Reddick is an artist living in New York City, yet makes his living delivering and hanging art for wealthy clients. His life is thrown into turmoil when he’s one of the last people to see the fiancé of his current client before she goes missing. He’s quickly and mysteriously hired by another society family to look into the disappearance. Restoration Heights follows Reddick’s hunt to find out what happened to Hannah as he navigates the class, cultural, and racial ‘layers of New York.’
He’s caught between two rich families and the disappearance of a white girl in a gentrified neighborhood, from the Upper West Side to Bedford-Stuyvesant.
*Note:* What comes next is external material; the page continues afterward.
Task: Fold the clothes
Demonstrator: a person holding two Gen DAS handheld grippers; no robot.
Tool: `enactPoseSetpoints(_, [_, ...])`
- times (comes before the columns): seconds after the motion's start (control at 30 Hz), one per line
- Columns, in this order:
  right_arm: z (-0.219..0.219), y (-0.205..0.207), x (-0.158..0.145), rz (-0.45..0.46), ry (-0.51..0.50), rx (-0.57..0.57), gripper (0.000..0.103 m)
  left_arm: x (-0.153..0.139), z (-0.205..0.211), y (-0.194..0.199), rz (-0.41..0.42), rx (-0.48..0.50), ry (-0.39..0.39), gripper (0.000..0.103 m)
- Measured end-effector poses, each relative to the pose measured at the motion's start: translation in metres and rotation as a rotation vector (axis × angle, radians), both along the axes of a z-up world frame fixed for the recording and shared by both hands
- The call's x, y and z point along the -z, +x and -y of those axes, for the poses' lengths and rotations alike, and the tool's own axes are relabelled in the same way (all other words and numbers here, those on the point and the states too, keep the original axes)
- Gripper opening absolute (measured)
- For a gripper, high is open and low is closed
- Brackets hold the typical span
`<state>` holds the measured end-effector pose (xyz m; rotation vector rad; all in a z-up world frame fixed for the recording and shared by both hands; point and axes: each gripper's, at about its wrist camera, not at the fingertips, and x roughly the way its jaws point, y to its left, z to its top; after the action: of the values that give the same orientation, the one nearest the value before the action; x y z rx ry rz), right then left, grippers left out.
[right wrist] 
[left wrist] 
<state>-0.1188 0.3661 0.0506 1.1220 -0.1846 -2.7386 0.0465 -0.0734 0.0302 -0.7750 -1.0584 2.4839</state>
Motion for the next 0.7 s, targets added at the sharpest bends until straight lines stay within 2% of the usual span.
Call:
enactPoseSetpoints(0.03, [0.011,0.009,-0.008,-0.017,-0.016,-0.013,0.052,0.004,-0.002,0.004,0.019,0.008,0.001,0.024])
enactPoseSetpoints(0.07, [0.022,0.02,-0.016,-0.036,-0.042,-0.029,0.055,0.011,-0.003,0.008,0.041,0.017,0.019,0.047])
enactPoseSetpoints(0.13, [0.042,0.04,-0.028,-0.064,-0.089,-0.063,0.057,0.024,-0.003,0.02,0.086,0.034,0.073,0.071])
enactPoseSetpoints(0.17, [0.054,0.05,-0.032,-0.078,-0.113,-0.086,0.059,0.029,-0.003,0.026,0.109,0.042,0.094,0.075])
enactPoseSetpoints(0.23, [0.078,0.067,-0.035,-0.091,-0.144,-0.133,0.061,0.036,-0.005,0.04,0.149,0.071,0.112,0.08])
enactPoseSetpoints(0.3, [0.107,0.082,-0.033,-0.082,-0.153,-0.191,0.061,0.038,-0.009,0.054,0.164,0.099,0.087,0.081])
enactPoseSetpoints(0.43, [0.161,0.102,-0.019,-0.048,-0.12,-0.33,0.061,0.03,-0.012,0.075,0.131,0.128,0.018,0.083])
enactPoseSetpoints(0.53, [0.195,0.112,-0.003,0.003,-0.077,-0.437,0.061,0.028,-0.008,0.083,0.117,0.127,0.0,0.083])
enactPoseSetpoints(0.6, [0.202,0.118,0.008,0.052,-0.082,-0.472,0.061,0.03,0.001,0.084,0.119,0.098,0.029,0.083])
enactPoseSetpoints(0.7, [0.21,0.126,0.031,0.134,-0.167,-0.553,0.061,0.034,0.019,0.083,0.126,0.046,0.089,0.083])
Reddick is confronted by the slight of wealth-angled vision, the well-heeled art establishment family doesn’t believe him, and as a white man, many of the African-Americans in his Harlem neighborhood don’t trust him. He’s puzzled by key questions throughout the narrative, but soldiers on in his moral undertaking. Why does he take the ‘job?’ Why does the other family ‘hire’ him? He’s forced to question his own and other’s motivations throughout the book.
Once you accept the New-York coincidence (the fact that the Upper West Side fiancé is last seen outside Reddick’s Bed Stuy apartment building), the reader can enjoy Medearis’s very good writing. In Restoration Heights, he provides searing commentary on gentrification, on athletes, on white rage, on the art community, and education vs experience. It is a good mystery that provides more than just a hunt for the plot’s truth. With a quick nod to Mosely, Medearis is a writer to be followed.
4 out of 5 stars.
Releases on January 22nd.
Thank you to NetGalley, Hanover Square Press, and Wil Medearis for an advanced copy for review.
I actually ended up picking up a copy of this at Book Con. I haven’t read it yet but am excited to get to it.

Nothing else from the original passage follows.